Recurrence occurred in 32 patients after lobectomy and 8 after sublobar resection (11% vs. 15%; P = .40), with all of the sublobar resection recurrences occurring after wedge resection (8/38 or 21% vs. 0%).
"I don’t want to say this is a practice-changing study; however, it is a study that calls for more technical equipoise in our approach to the [surgical] treatment of lung cancer," he said during a discussion of the results. "Clearly, we can apply this operation to patients who would be candidates for both lobectomy and sublobar resection, but it does not extend to those patients, for example, that would have been poor candidates for any surgical resection."
The 348 patients had c1A non–small-cell lung cancer that presented as a solid nodule on computed tomography screening and underwent surgery as part of the International Early Lung Cancer Action Program from 1993 to 2011. Comorbidities were similar among the lobectomy and sublobar patients including cardiac disease (6% vs. 11%), chronic obstructive pulmonary disease (15% vs. 26%) and diabetes (9% vs. 7%). Their median age was 63 vs. 65 years, and the median number of pack-years of smoking was 48 vs. 49, respectively.

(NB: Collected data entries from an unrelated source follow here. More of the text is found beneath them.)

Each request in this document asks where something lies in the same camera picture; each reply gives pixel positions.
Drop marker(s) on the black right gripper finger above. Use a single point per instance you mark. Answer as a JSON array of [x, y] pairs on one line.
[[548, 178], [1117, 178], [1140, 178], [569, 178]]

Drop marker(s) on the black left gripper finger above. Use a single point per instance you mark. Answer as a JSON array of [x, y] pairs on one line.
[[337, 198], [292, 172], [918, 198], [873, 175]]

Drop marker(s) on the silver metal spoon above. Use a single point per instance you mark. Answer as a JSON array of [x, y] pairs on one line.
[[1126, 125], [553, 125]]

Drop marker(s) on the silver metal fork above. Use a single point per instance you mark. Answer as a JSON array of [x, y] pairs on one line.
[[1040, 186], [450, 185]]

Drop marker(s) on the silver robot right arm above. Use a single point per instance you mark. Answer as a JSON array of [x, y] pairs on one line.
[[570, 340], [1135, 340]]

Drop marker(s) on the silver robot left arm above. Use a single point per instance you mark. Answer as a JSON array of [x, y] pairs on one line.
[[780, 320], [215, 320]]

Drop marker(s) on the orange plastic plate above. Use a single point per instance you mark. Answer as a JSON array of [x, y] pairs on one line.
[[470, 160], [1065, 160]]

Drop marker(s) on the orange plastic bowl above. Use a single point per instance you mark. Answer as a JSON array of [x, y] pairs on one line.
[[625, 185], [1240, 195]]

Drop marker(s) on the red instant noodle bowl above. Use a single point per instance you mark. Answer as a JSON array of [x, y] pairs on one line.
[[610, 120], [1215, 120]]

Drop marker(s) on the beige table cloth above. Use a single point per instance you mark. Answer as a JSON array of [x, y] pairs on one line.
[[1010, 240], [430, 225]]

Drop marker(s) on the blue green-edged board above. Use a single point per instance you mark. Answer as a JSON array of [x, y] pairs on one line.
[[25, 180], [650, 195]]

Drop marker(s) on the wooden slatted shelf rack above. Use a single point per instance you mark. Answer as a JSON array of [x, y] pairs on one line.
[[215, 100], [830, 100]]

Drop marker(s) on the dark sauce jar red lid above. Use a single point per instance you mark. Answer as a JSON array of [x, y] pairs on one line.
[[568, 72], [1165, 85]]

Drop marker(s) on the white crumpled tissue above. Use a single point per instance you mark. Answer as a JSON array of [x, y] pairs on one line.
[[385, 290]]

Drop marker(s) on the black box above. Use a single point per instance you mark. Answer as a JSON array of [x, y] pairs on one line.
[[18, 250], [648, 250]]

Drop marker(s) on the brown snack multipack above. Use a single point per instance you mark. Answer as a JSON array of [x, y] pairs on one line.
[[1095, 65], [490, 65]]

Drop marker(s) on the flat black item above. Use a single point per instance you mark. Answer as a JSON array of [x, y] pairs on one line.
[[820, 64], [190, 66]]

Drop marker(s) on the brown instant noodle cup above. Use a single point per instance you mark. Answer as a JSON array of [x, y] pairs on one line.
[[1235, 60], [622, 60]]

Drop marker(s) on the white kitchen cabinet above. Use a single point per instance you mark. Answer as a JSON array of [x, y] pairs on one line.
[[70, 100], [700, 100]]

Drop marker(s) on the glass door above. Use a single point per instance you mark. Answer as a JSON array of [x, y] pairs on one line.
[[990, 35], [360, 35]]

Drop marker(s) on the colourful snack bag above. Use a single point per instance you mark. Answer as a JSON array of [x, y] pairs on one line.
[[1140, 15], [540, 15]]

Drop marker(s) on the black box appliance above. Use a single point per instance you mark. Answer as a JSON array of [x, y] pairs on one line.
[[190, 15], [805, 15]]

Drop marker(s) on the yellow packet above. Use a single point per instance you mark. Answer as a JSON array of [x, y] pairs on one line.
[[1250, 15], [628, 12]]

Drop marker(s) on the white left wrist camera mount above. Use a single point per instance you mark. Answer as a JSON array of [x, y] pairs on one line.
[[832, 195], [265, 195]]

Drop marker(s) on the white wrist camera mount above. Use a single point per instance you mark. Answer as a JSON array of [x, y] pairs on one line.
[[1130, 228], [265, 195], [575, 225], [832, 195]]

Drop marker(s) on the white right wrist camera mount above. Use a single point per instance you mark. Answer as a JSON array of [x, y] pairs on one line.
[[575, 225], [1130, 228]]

The lobectomy group had significantly larger tumors (13 mm vs. 11 mm), more frequent sampling of mediastinal nodes (78% vs. 56%) and more resected lymph nodes (mean 8 vs. 5).

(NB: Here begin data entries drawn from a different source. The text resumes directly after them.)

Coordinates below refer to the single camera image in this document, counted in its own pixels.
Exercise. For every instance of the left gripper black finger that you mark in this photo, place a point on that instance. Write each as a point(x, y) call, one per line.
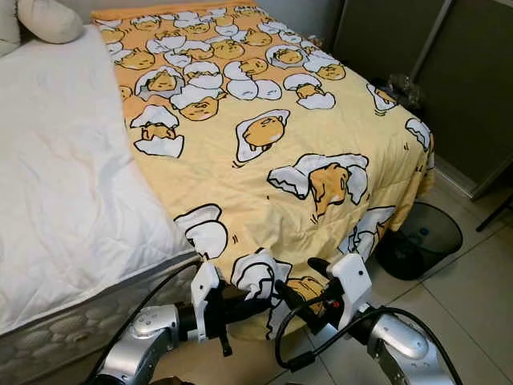
point(259, 305)

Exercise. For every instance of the yellow egg print blanket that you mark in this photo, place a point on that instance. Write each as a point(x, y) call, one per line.
point(256, 176)

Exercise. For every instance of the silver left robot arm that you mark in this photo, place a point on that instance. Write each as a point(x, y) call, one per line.
point(144, 337)

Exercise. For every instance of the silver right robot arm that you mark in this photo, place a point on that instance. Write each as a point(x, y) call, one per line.
point(401, 345)

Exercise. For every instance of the black mesh wastebasket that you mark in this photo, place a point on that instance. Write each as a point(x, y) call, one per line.
point(409, 258)

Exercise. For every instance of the grey quilted mattress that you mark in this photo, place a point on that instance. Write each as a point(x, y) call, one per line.
point(64, 346)

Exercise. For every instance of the crinkled clear plastic bag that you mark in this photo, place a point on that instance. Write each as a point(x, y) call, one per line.
point(405, 88)

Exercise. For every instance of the white quilted bed sheet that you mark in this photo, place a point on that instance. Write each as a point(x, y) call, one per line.
point(64, 160)

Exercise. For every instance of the grey wardrobe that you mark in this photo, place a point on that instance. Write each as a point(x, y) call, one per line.
point(409, 48)

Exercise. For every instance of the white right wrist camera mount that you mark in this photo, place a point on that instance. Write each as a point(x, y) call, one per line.
point(351, 277)

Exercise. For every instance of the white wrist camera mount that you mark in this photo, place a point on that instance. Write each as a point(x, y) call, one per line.
point(351, 277)
point(203, 285)

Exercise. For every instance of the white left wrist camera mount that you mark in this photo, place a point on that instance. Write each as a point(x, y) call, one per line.
point(203, 285)

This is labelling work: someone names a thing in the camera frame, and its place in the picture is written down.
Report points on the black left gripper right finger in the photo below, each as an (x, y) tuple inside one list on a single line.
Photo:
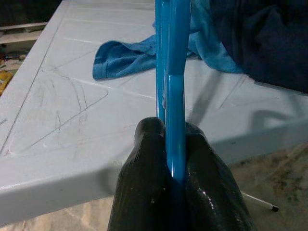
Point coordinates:
[(211, 192)]

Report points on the blue plastic hanger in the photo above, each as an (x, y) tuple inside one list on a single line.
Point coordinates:
[(176, 96)]

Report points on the navy blue garment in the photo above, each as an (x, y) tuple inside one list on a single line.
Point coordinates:
[(264, 43)]

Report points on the blue towel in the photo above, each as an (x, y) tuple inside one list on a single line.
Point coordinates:
[(120, 62)]

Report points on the white tv bench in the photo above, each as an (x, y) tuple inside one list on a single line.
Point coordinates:
[(19, 36)]

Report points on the white folding table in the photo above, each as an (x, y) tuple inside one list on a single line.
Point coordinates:
[(72, 108)]

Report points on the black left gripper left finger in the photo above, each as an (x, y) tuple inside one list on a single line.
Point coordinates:
[(142, 187)]

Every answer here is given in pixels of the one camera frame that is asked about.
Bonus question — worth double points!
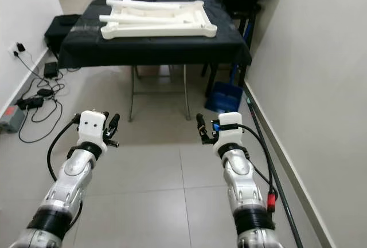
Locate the blue dustpan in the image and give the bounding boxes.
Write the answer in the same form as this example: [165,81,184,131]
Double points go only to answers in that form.
[205,65,244,114]

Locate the black tablecloth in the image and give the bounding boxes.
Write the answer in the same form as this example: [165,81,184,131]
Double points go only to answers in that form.
[58,0,253,69]

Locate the black square case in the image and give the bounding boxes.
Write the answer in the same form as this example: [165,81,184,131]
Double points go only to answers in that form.
[44,14,84,54]

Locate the white plastic table top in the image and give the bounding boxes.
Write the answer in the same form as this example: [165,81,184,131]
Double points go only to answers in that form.
[99,0,218,40]

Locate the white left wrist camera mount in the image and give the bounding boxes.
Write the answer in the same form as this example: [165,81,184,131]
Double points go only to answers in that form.
[77,110,108,144]

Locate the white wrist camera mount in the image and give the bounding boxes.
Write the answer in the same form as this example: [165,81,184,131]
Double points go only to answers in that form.
[77,110,108,144]
[215,112,244,147]

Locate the black floor cable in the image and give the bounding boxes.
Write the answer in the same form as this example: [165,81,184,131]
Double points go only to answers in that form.
[17,52,65,143]

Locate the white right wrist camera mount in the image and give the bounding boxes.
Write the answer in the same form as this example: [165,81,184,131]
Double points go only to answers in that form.
[215,112,244,147]

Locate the metal folding table frame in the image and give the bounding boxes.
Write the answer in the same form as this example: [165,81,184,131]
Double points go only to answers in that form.
[129,65,244,121]

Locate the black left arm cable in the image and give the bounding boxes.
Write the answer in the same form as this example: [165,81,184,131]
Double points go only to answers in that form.
[47,118,81,183]

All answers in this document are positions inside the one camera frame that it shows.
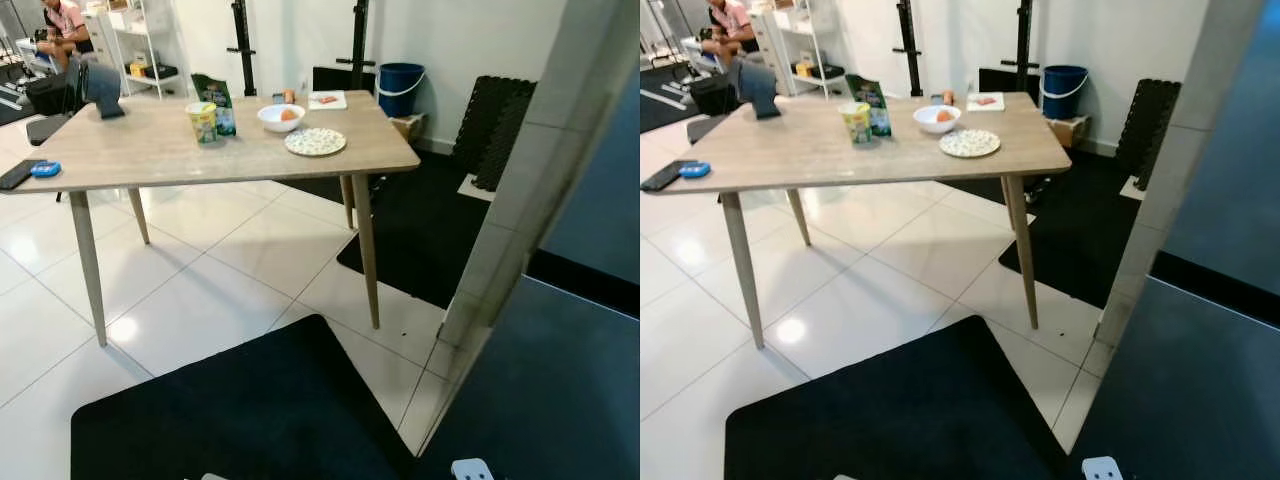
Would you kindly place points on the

The overall rate of hospital mortality in the multicenter study was low at 0.9% (3/348) and "represents what is achievable in screening centers of excellence," Dr. Altorki said.
Ten-year survival was 88% with lobectomy and 90% with sublobar resection (log rank P = .64). There was no difference in patients with tumors less than 2 cm (88% vs. 89%), who represented the majority or 86% of the cohort.
Cox regression analysis, adjusted for the above potential confounders, showed that only age (hazard ratio, 2.9; P less than .0001) and severe emphysema (HR, 4.2; P = .005) significantly predicted survival, whereas sublobar resection did not (HR, 0.8; P = .60), he said.
Invited discussant Dr. Joseph S. Friedberg, chief of thoracic surgery at the University of Pennsylvania Health System-Presbyterian in Philadelphia, expressed surprise that despite undergoing surgery by highly qualified general thoracic surgeons, 70% of sublobar resections were performed as wedge and not segmentectomies, and that more than 40% of sublobar resection patients and nearly a quarter of lobectomy patients did not have one mediastinal node biopsied.
"One would expect, based on the Lung Cancer Study Group analysis and common sense, that some of these patients, especially sublobar resection patients, were understaged and/or undertreated and yet the results are as good as anything in the literature," he said. "How do you reconcile that?"
Dr. Altorki said assessment of the mediastinal field was disappointing and that further education is needed on the prognostic and therapeutic benefits of such assessment, but that the rate far exceeds what is in the published literature. He also speculated that most of the patients were done by video-assisted thoracic surgery and that mediastinal node assessment may not be as straightforward with VATS as it is with open surgery.